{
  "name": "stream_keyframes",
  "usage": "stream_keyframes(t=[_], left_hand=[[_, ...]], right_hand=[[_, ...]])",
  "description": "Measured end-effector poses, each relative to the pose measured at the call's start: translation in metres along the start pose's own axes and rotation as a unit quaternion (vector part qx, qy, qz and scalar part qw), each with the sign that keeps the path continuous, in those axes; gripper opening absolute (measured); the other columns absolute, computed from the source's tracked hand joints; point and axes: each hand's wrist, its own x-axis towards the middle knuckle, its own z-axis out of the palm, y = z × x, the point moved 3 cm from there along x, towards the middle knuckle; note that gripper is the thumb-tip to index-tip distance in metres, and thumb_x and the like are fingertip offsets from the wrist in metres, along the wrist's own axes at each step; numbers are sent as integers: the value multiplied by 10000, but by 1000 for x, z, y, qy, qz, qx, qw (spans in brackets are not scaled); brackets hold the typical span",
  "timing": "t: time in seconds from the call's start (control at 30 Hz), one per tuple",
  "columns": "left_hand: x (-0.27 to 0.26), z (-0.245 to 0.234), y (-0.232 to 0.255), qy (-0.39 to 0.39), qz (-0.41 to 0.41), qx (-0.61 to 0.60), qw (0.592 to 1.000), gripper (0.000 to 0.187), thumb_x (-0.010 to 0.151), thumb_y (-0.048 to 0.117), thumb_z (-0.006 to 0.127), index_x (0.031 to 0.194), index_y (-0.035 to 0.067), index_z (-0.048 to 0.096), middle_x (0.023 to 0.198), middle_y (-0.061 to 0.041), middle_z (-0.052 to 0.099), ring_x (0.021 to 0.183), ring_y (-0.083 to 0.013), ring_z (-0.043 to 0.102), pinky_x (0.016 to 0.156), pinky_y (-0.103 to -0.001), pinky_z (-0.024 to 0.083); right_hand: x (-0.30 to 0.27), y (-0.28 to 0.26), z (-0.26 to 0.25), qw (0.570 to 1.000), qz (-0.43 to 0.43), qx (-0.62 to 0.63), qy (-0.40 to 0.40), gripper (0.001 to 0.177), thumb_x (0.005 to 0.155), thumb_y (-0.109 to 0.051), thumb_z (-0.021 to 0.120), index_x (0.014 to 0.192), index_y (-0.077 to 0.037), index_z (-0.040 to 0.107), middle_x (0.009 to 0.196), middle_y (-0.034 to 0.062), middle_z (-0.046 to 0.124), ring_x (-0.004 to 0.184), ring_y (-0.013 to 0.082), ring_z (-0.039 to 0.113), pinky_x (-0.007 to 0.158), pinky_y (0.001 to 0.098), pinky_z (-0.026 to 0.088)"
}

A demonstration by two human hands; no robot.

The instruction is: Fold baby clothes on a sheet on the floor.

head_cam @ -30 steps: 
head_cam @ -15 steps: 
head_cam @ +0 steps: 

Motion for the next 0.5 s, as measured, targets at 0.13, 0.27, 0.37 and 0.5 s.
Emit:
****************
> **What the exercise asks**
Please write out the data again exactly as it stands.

> **Reply to the exercise**
{
  "name": "stream_keyframes",
  "usage": "stream_keyframes(t=[_], left_hand=[[_, ...]], right_hand=[[_, ...]])",
  "description": "Measured end-effector poses, each relative to the pose measured at the call's start: translation in metres along the start pose's own axes and rotation as a unit quaternion (vector part qx, qy, qz and scalar part qw), each with the sign that keeps the path continuous, in those axes; gripper opening absolute (measured); the other columns absolute, computed from the source's tracked hand joints; point and axes: each hand's wrist, its own x-axis towards the middle knuckle, its own z-axis out of the palm, y = z × x, the point moved 3 cm from there along x, towards the middle knuckle; note that gripper is the thumb-tip to index-tip distance in metres, and thumb_x and the like are fingertip offsets from the wrist in metres, along the wrist's own axes at each step; numbers are sent as integers: the value multiplied by 10000, but by 1000 for x, z, y, qy, qz, qx, qw (spans in brackets are not scaled); brackets hold the typical span",
  "timing": "t: time in seconds from the call's start (control at 30 Hz), one per tuple",
  "columns": "left_hand: x (-0.27 to 0.26), z (-0.245 to 0.234), y (-0.232 to 0.255), qy (-0.39 to 0.39), qz (-0.41 to 0.41), qx (-0.61 to 0.60), qw (0.592 to 1.000), gripper (0.000 to 0.187), thumb_x (-0.010 to 0.151), thumb_y (-0.048 to 0.117), thumb_z (-0.006 to 0.127), index_x (0.031 to 0.194), index_y (-0.035 to 0.067), index_z (-0.048 to 0.096), middle_x (0.023 to 0.198), middle_y (-0.061 to 0.041), middle_z (-0.052 to 0.099), ring_x (0.021 to 0.183), ring_y (-0.083 to 0.013), ring_z (-0.043 to 0.102), pinky_x (0.016 to 0.156), pinky_y (-0.103 to -0.001), pinky_z (-0.024 to 0.083); right_hand: x (-0.30 to 0.27), y (-0.28 to 0.26), z (-0.26 to 0.25), qw (0.570 to 1.000), qz (-0.43 to 0.43), qx (-0.62 to 0.63), qy (-0.40 to 0.40), gripper (0.001 to 0.177), thumb_x (0.005 to 0.155), thumb_y (-0.109 to 0.051), thumb_z (-0.021 to 0.120), index_x (0.014 to 0.192), index_y (-0.077 to 0.037), index_z (-0.040 to 0.107), middle_x (0.009 to 0.196), middle_y (-0.034 to 0.062), middle_z (-0.046 to 0.124), ring_x (-0.004 to 0.184), ring_y (-0.013 to 0.082), ring_z (-0.039 to 0.113), pinky_x (-0.007 to 0.158), pinky_y (0.001 to 0.098), pinky_z (-0.026 to 0.088)"
}

A demonstration by two human hands; no robot.

The instruction is: Fold baby clothes on a sheet on the floor.

head_cam @ -30 steps: 
head_cam @ -15 steps: 
head_cam @ +0 steps: 

Motion for the next 0.5 s, as measured, targets at 0.13, 0.27, 0.37 and 0.5 s.
Emit:

Nothing further remains in the output.